● **WHAT THE TASK ASKS**
Of the lines in the data below, write out exactly those from the one holding "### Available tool" through the one holding "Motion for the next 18", both included.

● **Extracted data entries**
--------------------------------------------------

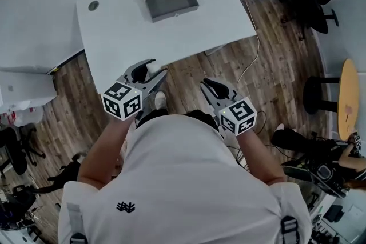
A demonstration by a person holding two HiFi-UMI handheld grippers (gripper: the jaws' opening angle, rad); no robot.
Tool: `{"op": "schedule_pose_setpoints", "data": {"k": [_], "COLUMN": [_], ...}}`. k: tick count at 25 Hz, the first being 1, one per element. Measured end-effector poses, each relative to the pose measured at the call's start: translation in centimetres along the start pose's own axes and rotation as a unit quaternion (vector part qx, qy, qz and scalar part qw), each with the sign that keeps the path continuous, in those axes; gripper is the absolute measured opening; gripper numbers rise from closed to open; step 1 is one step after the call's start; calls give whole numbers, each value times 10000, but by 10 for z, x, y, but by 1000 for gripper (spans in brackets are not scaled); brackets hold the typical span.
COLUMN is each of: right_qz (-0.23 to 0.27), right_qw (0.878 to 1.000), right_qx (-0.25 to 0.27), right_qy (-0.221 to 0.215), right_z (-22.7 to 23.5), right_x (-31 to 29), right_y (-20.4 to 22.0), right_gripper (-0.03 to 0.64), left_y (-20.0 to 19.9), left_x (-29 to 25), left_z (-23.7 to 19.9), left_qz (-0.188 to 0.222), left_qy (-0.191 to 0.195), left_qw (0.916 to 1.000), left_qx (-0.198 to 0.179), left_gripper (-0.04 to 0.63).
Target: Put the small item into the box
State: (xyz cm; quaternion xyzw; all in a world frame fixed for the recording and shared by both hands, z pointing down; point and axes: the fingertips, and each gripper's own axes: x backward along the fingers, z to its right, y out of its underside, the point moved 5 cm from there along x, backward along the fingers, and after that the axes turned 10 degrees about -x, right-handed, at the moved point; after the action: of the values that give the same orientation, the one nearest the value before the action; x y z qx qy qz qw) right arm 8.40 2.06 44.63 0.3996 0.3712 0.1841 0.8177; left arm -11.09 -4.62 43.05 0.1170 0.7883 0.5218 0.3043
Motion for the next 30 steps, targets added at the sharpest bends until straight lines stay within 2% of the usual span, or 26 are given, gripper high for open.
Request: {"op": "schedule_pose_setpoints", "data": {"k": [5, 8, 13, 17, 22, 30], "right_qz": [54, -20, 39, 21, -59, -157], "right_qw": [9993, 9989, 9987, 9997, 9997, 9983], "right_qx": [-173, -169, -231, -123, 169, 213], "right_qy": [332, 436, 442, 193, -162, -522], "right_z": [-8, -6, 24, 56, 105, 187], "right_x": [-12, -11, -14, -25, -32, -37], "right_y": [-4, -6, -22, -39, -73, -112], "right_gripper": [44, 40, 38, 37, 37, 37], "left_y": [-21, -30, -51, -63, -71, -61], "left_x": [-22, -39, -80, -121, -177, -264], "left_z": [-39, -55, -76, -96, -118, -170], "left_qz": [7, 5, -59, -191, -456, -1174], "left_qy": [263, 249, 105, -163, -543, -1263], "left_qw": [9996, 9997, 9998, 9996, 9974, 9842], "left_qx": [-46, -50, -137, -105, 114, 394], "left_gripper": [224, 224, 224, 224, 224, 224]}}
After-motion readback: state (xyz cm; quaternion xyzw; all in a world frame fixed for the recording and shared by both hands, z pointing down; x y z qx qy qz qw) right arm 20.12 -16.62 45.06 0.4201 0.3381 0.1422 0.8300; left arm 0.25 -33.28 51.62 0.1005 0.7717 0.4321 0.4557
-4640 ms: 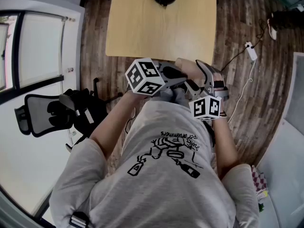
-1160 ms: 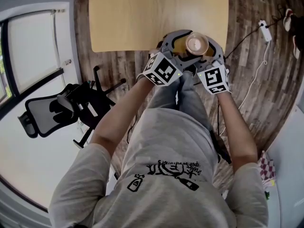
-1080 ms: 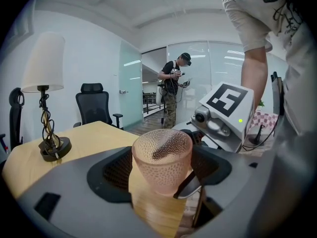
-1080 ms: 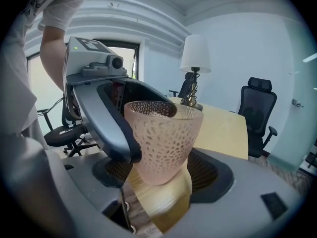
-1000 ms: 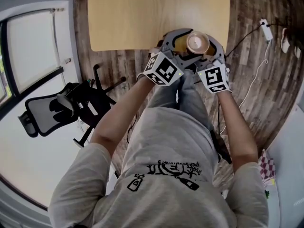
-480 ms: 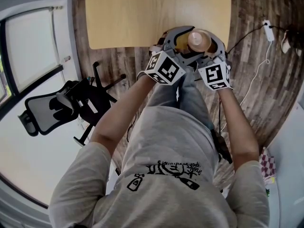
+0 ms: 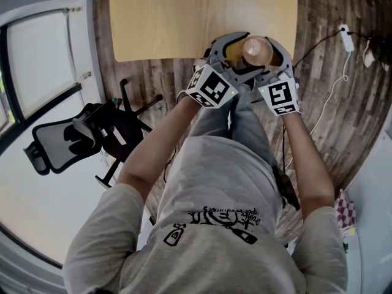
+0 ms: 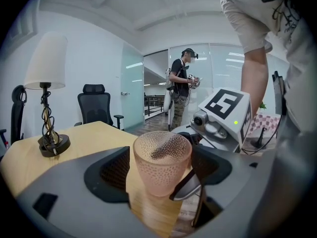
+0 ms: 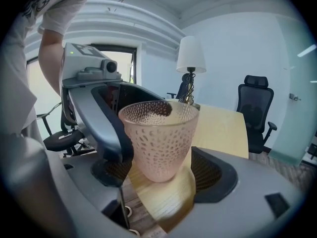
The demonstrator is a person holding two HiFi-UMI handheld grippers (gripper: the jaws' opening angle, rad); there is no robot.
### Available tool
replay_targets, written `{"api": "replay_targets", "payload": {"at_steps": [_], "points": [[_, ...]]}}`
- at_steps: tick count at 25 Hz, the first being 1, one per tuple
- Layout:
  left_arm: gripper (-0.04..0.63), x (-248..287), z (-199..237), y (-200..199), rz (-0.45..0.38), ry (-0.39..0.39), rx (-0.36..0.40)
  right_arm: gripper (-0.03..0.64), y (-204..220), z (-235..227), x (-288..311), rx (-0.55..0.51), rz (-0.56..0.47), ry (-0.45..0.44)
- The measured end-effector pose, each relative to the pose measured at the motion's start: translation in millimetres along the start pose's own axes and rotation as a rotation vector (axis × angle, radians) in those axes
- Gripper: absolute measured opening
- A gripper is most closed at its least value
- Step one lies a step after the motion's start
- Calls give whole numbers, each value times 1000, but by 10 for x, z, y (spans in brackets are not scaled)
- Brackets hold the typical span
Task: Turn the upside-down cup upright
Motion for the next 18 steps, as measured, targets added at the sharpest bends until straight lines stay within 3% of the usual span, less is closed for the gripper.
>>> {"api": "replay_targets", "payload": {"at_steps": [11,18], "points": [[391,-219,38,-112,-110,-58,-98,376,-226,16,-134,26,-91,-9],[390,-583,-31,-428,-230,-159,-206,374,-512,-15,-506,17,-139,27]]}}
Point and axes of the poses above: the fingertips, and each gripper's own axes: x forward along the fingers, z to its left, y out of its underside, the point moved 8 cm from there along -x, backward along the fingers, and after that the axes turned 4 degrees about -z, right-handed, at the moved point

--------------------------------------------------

● **ANSWER TO THE PROBLEM**
### Available tool
replay_targets, written `{"api": "replay_targets", "payload": {"at_steps": [_], "points": [[_, ...]]}}`
- at_steps: tick count at 25 Hz, the first being 1, one per tuple
- Layout:
  left_arm: gripper (-0.04..0.63), x (-248..287), z (-199..237), y (-200..199), rz (-0.45..0.38), ry (-0.39..0.39), rx (-0.36..0.40)
  right_arm: gripper (-0.03..0.64), y (-204..220), z (-235..227), x (-288..311), rx (-0.55..0.51), rz (-0.56..0.47), ry (-0.45..0.44)
- The measured end-effector pose, each relative to the pose measured at the motion's start: translation in millimetres along the start pose's own axes and rotation as a rotation vector (axis × angle, radians) in those axes
- Gripper: absolute measured opening
- A gripper is most closed at its least value
- Step one lies a step after the motion's start
- Calls give whole numbers, each value times 1000, but by 10 for x, z, y (spans in brackets are not scaled)
- Brackets hold the typical span
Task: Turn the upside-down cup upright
Motion for the next 18 steps, as measured, targets added at the sharpest bends until straight lines stay within 3% of the usual span, less is closed for the gripper.

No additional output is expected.